Julian Stanczak: From Life, catalog from the exhibit of the same name at Mitchell-Innes & Nash Gallery, New York

Julian Stanczak: From Life, catalog from the exhibit of the same name at Mitchell-Innes & Nash Gallery, New York

In fact, three of the most notable figures of the Op Art “movement” were based in Cleveland and had connections with the Cleveland Institute of Art—not only Stanczak but Ed Mieczkowski and Richard Anuskiewicz (who was Julian’s room-mate at the Yale School of Art). Not long afterward, Julian and a large number of others were corralled into an enormous exhibition at the Museum of Modern Art in New York. Of course movements always inspire counter-movements, and figures like the art critic Barbara Rose mounted an attack, maintaining that Op Art was really very light-weight and superficial—nothing more than dazzle. It probably didn’t help that Op Art caught the fancy of the general public, and its electrifying patterns were adopted for dresses, umbrellas and bikinis.


Julian Stanczak with Agnes Gund at Mitchell-Innes and Nash Gallery, New York

Julian Stanczak with Agnes Gund at Mitchell-Innes and Nash Gallery, New York

Roughly half a century later, Stanczak has produced a very substantial, and cumulatively rather amazing body of work. But its understanding among most museum curators and the art-world press hasn’t advanced a great deal. He’s participated in a hundred or more exhibitions; his work is held by major museums and corporate and private collections. But he’s viewed as part of a movement, and his work is generally shown in the company of other masters of “Op Art”–often figures whose work has only superficial connections with his own.


What’s been lacking is a view of his personal development as an artist. I’d argue that his is one of the great spiritual journeys of 20th and early 21st century art. The notion of a journey is paramount. His work forms just the sort of sequence from one painting to the next that a figure like Barnett Newman was seeking to capture in his “Stations of the Cross”—with the difference (if I may venture a personal opinion) that Newman really had just one thing to say, whereas Julian has been steadily, sometimes painfully pushing forward toward an ever-more complex but luminous form of expression, a sort of Bach fugue with voices fashioned from light.

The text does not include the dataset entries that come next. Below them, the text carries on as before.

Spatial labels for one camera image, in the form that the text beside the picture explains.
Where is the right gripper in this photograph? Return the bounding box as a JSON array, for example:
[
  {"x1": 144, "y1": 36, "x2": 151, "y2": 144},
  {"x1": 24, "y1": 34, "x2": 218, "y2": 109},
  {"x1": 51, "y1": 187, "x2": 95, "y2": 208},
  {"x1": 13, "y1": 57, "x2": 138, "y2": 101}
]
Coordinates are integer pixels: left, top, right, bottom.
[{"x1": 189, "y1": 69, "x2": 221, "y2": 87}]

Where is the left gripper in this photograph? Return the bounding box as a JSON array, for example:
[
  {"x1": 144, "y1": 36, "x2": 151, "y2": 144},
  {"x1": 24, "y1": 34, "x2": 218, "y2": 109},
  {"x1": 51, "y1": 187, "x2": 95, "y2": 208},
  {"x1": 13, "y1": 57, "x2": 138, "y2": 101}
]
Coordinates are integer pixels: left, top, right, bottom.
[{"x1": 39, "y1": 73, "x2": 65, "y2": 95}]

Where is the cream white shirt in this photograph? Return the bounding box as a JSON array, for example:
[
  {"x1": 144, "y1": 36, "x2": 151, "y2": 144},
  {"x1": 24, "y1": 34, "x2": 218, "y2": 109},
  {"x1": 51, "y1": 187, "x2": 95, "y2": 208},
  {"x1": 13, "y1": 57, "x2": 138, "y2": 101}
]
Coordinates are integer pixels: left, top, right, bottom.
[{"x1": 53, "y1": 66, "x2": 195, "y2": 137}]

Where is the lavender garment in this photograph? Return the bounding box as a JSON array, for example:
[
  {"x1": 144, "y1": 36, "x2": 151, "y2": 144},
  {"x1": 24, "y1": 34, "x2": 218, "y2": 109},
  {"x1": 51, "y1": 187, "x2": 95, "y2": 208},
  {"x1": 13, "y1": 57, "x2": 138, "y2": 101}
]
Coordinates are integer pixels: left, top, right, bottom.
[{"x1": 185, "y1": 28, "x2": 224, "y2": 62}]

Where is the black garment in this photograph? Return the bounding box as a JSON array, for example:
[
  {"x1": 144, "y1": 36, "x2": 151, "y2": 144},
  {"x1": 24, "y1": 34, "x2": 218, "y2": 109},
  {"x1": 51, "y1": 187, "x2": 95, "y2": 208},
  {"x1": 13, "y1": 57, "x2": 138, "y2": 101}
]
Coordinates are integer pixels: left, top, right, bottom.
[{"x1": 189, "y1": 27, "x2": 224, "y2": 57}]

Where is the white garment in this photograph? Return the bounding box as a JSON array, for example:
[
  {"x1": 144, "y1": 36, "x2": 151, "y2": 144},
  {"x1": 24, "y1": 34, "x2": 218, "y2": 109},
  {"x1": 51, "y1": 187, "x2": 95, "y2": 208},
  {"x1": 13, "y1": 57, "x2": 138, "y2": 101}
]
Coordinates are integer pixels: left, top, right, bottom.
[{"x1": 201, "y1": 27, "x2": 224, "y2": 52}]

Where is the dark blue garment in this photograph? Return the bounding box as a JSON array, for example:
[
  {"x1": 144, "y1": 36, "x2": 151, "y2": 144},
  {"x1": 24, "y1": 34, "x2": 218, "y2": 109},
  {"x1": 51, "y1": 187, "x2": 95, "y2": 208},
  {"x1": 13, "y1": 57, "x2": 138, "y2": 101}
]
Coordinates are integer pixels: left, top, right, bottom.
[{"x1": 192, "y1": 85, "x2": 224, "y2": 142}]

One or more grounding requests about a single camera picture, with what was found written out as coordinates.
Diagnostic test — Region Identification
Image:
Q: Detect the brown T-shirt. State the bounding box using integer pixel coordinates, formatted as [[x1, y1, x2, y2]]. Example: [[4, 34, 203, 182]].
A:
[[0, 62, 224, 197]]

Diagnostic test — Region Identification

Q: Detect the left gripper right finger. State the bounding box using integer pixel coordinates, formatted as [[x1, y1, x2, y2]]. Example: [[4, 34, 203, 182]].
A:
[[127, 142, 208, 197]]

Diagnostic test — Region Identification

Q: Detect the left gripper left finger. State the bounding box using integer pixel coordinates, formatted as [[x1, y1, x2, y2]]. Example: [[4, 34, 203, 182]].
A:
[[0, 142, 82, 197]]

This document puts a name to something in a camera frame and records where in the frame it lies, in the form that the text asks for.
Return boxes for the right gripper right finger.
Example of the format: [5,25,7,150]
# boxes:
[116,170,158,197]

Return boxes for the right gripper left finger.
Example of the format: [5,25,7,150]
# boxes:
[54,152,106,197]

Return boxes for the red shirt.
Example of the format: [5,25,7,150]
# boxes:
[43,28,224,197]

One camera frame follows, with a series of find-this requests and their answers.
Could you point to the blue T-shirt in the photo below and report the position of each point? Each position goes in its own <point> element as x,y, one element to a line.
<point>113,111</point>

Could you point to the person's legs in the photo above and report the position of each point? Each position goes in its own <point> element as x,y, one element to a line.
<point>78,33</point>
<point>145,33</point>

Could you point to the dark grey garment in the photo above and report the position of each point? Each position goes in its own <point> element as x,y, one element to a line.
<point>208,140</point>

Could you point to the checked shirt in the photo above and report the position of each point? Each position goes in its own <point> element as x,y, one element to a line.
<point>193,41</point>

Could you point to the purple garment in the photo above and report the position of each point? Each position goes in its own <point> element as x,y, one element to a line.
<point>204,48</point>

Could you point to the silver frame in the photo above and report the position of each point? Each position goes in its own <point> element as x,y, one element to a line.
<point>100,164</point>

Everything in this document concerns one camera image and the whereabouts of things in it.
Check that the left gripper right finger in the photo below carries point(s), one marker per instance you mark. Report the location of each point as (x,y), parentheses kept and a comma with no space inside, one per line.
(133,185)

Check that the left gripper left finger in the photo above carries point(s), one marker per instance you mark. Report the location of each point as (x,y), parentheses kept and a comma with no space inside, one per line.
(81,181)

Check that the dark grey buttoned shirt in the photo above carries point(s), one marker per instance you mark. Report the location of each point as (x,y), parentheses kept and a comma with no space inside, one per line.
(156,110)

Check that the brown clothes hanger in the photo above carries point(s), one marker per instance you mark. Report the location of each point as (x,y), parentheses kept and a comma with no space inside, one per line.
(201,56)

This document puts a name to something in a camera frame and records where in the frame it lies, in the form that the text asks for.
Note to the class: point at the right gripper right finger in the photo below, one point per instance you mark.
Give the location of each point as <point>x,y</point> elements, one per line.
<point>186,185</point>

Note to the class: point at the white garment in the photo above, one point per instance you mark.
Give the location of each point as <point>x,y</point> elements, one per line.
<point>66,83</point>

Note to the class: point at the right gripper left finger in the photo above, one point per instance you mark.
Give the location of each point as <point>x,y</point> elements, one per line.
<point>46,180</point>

Tracing this journey makes a complicated story, since it’s really several stories, among which are a personal journey, a philosophical journey, and an artistic one. Julian’s personal story, as is well known, is an astonishing one. Born in Poland in 1928, he was imprisoned during World War II in a Soviet work camp, but managed to escape and make his way to Africa, enduring beatings, disease, hunger and hardship along the way, and losing the use of his right arm. After the war, he managed to get to America, arriving with just fifty dollars and a suitcase. A major purpose of his art has been to turn his back on all that, to move beyond pain, anger, despair, or self-pity, into some sort of higher realm of thought and feeling. One might even propose that his art has a sort of philosophical or religious aspect, in its quest for “abstract” or spiritual absolutes, things that stand above the world of suffering into which we’ve been cast.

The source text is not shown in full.